I am kissing Sanya. Me. Eila.

Ohmigod.

I snap back, a wide-eyed, sputtering and frankly terrified wreck, and if she wasn’t unintentionally pinning me down I would probably be on my flailing way out the door within seconds.

Sanya stares at me.

Caught by those eyes I’m not sure what I am doing anymore, I try to say something but all I end up with is fish impressions. Sanya tilts her head and draws slender fingers across her lips, and if I weren’t weak in my knees before I certainly would be now.
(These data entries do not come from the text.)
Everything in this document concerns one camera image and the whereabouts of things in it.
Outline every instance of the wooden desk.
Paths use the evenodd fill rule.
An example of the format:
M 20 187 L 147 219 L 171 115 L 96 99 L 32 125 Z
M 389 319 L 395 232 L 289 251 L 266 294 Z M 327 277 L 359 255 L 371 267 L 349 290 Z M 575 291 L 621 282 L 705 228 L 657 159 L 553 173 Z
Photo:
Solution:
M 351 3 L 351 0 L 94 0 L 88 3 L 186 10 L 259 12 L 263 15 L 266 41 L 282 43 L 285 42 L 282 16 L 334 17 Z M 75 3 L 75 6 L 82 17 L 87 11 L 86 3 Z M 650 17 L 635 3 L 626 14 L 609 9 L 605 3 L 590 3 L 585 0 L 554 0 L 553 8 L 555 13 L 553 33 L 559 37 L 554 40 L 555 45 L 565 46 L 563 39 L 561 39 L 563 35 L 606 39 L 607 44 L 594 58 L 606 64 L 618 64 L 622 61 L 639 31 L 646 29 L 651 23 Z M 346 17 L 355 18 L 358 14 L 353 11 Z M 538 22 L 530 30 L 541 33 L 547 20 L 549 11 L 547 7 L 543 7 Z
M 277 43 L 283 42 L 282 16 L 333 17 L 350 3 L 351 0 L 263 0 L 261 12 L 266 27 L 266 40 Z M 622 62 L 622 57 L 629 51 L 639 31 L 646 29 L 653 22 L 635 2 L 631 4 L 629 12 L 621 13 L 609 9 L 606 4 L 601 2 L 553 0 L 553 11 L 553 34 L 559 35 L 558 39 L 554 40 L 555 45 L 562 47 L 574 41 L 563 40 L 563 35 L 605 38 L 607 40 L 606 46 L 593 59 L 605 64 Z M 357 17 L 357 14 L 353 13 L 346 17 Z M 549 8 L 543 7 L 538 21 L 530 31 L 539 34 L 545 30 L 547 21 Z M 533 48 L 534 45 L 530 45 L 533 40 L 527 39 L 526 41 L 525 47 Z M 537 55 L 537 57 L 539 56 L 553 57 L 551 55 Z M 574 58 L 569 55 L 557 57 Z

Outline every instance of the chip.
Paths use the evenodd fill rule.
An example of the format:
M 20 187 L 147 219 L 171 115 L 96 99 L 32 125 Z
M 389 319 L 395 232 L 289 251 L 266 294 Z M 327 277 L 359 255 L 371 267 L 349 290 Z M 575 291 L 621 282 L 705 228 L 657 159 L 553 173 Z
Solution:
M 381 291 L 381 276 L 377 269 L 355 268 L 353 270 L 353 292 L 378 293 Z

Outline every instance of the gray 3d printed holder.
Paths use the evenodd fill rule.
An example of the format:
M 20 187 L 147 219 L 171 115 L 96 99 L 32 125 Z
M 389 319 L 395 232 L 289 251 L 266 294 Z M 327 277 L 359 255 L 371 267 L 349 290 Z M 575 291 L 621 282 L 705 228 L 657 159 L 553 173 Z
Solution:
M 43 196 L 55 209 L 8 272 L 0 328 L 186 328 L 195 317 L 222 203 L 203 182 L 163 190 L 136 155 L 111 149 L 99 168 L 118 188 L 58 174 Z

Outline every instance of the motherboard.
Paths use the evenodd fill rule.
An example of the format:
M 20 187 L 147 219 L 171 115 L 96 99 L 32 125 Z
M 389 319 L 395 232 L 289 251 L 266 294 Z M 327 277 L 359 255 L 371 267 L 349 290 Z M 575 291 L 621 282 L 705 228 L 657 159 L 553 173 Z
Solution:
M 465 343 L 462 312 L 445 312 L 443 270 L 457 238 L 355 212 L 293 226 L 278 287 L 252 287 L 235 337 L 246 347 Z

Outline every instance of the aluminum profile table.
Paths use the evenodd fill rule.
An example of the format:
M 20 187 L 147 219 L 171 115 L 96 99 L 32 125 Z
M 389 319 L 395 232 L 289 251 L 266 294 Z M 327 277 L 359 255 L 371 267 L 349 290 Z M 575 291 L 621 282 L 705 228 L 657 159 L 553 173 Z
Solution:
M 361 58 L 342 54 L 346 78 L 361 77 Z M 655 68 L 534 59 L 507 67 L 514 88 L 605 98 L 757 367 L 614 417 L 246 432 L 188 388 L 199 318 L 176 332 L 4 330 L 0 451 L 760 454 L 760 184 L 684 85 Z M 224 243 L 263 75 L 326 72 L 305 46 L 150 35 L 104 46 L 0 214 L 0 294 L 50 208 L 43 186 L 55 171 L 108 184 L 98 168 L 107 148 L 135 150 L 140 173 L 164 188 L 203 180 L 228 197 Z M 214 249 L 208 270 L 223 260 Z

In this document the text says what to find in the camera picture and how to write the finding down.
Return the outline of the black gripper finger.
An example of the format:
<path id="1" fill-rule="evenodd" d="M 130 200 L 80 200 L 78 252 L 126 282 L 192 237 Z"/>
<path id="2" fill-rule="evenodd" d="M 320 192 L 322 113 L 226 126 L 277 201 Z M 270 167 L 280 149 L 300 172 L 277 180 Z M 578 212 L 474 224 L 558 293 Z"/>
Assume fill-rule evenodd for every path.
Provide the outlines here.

Then the attention of those fingers shift from her lips to mine, and I can’t help but whimper at the sensation.

She moves so slowly when she leans in, making it almost painfully obvious that she is going to kiss me, and in taking her own sweet time about it she almost makes my head explode with the pressure that for some reason is building in my ears. It might have something to do with the fact that I stopped breathing some time ago, but that hardly seems important now.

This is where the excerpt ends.